Task brief: In the records, find every line with the word "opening" and copy it out.

Supplied information:

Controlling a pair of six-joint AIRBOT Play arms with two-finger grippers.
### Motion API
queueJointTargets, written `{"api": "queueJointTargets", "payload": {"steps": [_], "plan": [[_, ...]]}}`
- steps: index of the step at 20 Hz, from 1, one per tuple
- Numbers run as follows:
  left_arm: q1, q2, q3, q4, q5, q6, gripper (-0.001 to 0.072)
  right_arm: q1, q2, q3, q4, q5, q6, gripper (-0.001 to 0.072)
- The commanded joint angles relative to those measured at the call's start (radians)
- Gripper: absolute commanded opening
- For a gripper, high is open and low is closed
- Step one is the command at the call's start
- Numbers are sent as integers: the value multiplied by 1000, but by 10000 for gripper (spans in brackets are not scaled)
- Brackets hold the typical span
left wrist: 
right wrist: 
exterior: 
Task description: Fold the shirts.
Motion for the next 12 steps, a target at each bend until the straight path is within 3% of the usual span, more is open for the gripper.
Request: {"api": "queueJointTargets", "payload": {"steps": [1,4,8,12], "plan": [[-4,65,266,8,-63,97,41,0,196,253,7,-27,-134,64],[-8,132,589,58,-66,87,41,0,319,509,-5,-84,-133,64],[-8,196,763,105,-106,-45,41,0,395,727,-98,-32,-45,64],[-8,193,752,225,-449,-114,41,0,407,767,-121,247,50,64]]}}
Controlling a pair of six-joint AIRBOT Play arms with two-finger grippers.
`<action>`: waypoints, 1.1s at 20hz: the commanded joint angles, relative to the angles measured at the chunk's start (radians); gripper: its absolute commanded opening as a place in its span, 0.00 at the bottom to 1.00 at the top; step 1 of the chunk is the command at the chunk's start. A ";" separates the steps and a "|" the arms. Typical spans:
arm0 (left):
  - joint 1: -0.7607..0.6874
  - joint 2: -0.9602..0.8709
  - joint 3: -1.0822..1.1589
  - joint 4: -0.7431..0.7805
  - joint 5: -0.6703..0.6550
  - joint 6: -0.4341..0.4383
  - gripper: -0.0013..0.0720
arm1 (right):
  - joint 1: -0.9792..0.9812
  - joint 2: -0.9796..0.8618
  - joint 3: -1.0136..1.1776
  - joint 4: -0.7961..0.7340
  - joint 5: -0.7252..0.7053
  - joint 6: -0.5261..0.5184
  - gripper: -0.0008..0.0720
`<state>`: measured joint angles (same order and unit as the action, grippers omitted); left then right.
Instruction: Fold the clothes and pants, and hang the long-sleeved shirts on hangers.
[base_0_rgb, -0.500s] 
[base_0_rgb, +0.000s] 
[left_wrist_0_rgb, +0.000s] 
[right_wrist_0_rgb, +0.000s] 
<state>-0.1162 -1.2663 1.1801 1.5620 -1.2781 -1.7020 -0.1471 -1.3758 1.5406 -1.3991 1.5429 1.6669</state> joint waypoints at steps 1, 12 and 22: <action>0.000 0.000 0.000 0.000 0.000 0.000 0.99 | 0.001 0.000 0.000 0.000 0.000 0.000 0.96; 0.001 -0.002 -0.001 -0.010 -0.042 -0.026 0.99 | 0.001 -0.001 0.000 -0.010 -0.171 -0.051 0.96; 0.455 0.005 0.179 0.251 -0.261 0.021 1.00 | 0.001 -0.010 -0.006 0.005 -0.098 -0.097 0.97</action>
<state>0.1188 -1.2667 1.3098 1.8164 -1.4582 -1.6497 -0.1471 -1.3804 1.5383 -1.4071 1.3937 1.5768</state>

Exercise answer:
- Gripper: absolute commanded opening
`<action>`: waypoints, 1.1s at 20hz: the commanded joint angles, relative to the angles measured at the chunk's start (radians); gripper: its absolute commanded opening as a place in its span, 0.00 at the bottom to 1.00 at the top; step 1 of the chunk is the command at the chunk's start. A ";" separates the steps and a "|" the arms. Typical spans:

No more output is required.